Before making Casablanca, Ingrid made one last film in Sweden and appearing in three moderately successful films, Adam Had Four Sons, Rage in Heaven and Dr. Jekyll and Mr. Hyde.  According to her biographer, she felt guilty that she had misjudged the situation in Germany.  She had dismissed the Nazis as a “temporary aberration, ‘too foolish to be taken seriously.’ She didn’t believe that Germany start a war because the good people of the country would not allow it.  Sadly, she was wrong.  She felt guilty for the rest of her life and when she was in Germany at the end of the war, she had been afraid to go with the others to witness the atrocitites of the Nazi extermination camps.

In 1942, she starred opposite Humphrey Bogart in Casablanca, a movie famous for its wonderul lines and the famous song, “As Time Goes By”.  I was surprised to read that Ingrid did not consider it to be one of her favorite performances.  She said, “I made so many films which were more important, but the only one people ever want to talk about is that one with Bogart.”  I thought she and Bogart were great together.

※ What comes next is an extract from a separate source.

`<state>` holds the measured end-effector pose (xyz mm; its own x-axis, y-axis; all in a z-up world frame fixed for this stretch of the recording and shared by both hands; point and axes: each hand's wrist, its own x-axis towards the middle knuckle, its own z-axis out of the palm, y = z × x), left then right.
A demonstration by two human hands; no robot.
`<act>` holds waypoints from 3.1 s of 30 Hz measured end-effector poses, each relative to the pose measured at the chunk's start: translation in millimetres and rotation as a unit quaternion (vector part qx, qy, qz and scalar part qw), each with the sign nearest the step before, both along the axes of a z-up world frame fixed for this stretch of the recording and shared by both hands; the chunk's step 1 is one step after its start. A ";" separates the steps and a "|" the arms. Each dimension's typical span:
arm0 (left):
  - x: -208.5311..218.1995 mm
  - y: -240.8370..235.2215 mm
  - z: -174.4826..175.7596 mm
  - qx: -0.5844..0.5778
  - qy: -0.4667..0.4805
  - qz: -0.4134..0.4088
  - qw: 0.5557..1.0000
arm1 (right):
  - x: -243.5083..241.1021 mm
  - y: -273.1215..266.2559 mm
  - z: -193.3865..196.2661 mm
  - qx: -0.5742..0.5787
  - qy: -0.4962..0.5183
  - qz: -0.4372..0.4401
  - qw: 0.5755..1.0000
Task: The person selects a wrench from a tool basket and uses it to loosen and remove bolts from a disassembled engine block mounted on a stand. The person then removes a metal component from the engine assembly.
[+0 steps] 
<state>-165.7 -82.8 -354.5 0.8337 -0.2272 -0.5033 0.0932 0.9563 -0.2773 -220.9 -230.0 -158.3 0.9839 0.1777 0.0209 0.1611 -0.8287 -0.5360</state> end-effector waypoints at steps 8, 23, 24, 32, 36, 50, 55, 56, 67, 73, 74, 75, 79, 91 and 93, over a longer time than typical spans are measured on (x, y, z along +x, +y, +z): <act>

I think I only saw For Whom the Bell Tolls once but really liked it.  My sister and I liked how she looked with her short, blond, curly hair and a “sun-kissed complexion”.  I read that Ernest Hemmingway wanted her to play the part of Maria.  When he met her, after studying her, he exclaimed, “You are Maria!”  When Ernest told Ingrid that she would have to cut her hair to play the part, she was quick to respond, “To get that part, I’d cut my head off!”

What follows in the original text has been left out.